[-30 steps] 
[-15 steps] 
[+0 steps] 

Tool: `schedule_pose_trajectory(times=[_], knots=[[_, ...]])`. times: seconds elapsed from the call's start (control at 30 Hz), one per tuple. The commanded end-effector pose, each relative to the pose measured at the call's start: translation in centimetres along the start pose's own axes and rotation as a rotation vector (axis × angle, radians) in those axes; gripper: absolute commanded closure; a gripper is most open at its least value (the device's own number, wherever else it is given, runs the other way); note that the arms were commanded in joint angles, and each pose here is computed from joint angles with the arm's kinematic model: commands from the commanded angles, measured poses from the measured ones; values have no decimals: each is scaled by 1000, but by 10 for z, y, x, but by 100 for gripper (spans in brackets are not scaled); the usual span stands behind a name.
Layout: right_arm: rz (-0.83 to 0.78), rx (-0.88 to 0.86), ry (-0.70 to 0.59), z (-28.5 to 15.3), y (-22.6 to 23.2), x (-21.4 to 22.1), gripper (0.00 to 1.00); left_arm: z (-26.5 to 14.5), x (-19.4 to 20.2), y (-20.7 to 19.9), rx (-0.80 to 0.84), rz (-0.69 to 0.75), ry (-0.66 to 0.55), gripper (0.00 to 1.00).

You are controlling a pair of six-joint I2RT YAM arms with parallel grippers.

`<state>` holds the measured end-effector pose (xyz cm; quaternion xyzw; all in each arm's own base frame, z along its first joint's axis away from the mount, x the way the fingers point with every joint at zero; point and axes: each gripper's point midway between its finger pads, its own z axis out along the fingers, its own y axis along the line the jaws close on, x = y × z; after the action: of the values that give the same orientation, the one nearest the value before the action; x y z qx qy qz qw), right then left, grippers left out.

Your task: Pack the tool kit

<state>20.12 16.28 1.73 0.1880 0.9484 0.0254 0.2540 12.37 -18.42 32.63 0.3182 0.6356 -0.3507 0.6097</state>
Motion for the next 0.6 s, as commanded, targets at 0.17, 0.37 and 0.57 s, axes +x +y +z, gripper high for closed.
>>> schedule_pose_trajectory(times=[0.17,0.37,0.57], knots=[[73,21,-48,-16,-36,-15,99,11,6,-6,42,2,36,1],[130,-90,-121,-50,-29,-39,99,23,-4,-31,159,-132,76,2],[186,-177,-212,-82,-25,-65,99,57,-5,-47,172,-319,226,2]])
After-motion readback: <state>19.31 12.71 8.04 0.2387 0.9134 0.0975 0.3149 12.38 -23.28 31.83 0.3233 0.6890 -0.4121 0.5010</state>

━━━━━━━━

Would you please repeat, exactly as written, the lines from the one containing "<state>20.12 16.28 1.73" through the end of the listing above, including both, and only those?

<state>20.12 16.28 1.73 0.1880 0.9484 0.0254 0.2540 12.37 -18.42 32.63 0.3182 0.6356 -0.3507 0.6097</state>
Motion for the next 0.6 s, as commanded, targets at 0.17, 0.37 and 0.57 s, axes +x +y +z, gripper high for closed.
>>> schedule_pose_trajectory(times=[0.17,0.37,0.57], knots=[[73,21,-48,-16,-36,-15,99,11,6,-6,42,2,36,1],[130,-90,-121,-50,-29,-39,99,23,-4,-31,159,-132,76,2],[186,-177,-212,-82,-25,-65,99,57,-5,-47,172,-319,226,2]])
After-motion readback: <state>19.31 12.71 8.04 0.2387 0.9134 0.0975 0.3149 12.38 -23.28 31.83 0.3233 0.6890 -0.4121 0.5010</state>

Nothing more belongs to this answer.